**DATA SEGMENT:**
──────
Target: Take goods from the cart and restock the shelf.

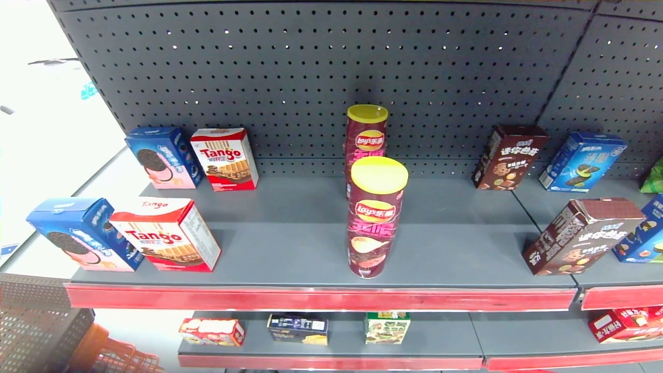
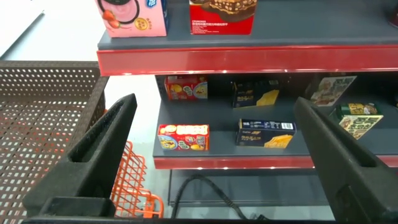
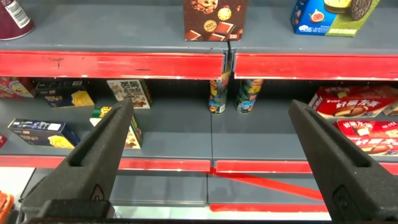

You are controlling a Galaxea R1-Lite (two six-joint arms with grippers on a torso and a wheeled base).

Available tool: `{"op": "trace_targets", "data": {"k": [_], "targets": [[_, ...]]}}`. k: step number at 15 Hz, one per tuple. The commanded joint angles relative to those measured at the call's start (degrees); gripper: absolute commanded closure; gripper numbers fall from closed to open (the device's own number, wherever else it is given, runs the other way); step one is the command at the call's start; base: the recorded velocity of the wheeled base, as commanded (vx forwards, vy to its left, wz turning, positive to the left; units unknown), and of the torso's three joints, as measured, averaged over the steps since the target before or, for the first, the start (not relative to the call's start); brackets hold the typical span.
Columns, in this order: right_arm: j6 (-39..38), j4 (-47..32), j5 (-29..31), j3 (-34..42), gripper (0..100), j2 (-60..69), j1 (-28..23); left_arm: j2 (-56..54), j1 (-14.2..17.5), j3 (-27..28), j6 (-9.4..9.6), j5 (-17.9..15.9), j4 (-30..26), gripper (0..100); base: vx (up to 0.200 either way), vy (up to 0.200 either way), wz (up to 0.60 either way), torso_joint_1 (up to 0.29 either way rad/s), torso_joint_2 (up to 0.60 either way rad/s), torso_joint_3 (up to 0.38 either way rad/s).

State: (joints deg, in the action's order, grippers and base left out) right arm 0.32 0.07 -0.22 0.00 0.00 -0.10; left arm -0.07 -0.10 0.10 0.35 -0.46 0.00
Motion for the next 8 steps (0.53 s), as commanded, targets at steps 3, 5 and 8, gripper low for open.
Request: {"op": "trace_targets", "data": {"k": [3,5,8], "targets": [[0.12,0.01,-0.04,0.00,0,0.00,0.01,0.07,0.01,-0.10,0.00,0.02,0.09,0,0.000,0.000,0.00,0.000,0.00,0.000],[0.03,0.01,-0.13,0.00,0,0.00,0.01,0.07,0.01,-0.10,-0.09,0.20,0.18,0,0.000,0.000,0.00,0.000,0.00,0.000],[0.03,0.01,-0.31,0.00,0,0.00,0.01,0.07,0.01,-0.10,-0.62,3.01,0.26,0,0.000,0.000,0.00,0.000,0.00,0.000]]}}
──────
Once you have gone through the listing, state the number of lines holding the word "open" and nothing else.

**ANSWER SECTION:**
2